The bottleneck wasn't I/O — it was the execution engine itself. Order validation, risk checks, position calculations, and the matching logic were all CPU-bound. Node's single-threaded event loop was the ceiling.
The Numbers
| Metric | Node.js | Rust | Improvement |
|---|---|---|---|
| Order validation (p50) | 3.2ms | 0.08ms | 40x |
| Risk check pipeline (p50) | 5.1ms | 0.12ms | 42x |
| End-to-end latency (p99) | 12ms | 0.3ms | 40x |
| Memory usage (steady state) | 180MB | 14MB | 13x |
| Max throughput (orders/sec) | 8,400 | 340,000 | 40x |
Architecture: 7 Crates, Zero Garbage Collection
The Rust implementation is split into 7 workspace crates, each with a single responsibility:
trading-engine/ ├── crates/ │ ├── core/ # Domain types, order book, matching │ ├── db/ # PostgreSQL via SQLx (async) │ ├── exchanges/ # Exchange connectors (WebSocket) │ ├── engine/ # Main orchestration loop │ ├── strategy/ # Strategy evaluation runtime │ ├── api/ # Axum REST + WebSocket API │ └── risk/ # Position sizing, drawdown limits ├── Cargo.toml # Workspace root └── docker-compose.yml
The core crate is pure computation — no I/O, no allocations in the hot path.
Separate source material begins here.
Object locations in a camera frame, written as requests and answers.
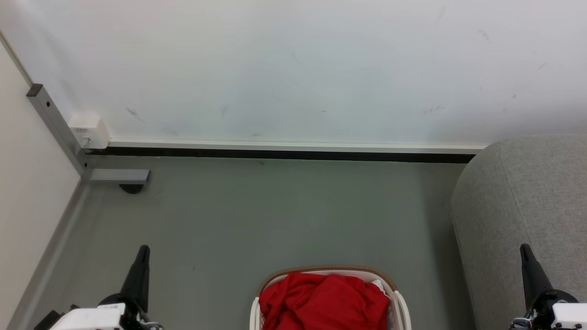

Orders flow through a zero-copy pipeline where validation, risk checks, and matching
happen on stack-allocated data.
When Rust is Overkill
Not everything should be Rust. Here's my honest assessment after living with both:
- Use Rust for: execution engines, risk calculations, data pipelines, anything CPU-bound in the critical path
- Keep Node/Python for: strategy research, backtesting UI, admin dashboards, notification services, anything where development speed matters more than runtime speed
- The hybrid approach works: our Rust engine exposes an Axum API that the Node.js orchestration layer calls. Best of both worlds.
Rust doesn't make your architecture better. It makes your hot path faster. If you don't know where your hot path is, profile first.
The Tokio Async Runtime
Trading systems are inherently async — WebSocket feeds from exchanges, concurrent order submissions, real-time position updates. Tokio handles this beautifully:
// Concurrent exchange connections with Tokio
let handles: Vec<_> = exchanges.iter().map(|ex| {
tokio::spawn(async move {
let mut ws = ex.connect().await?;
while let Some(msg) = ws.next().await {
engine.process_market_data(msg?).await;
}
Ok::<_, Error>(())
})
}).collect();
futures::future::join_all(handles).await;
Each exchange connection runs on its own task. The engine processes market data as it arrives, with backpressure handled by channel buffers. No thread pools to tune, no callback hell, no GC pauses during critical moments.
Should You Rewrite?
Probably not — unless latency is a competitive advantage in your domain. The rewrite took 6 weeks and required learning a new language deeply. But for trading, those 6 weeks paid for themselves in the first month through better fill rates and reduced slippage.
Start with a single, well-bounded module. Prove the performance gain. Then expand. Don't rewrite your entire stack — rewrite the part that's too slow.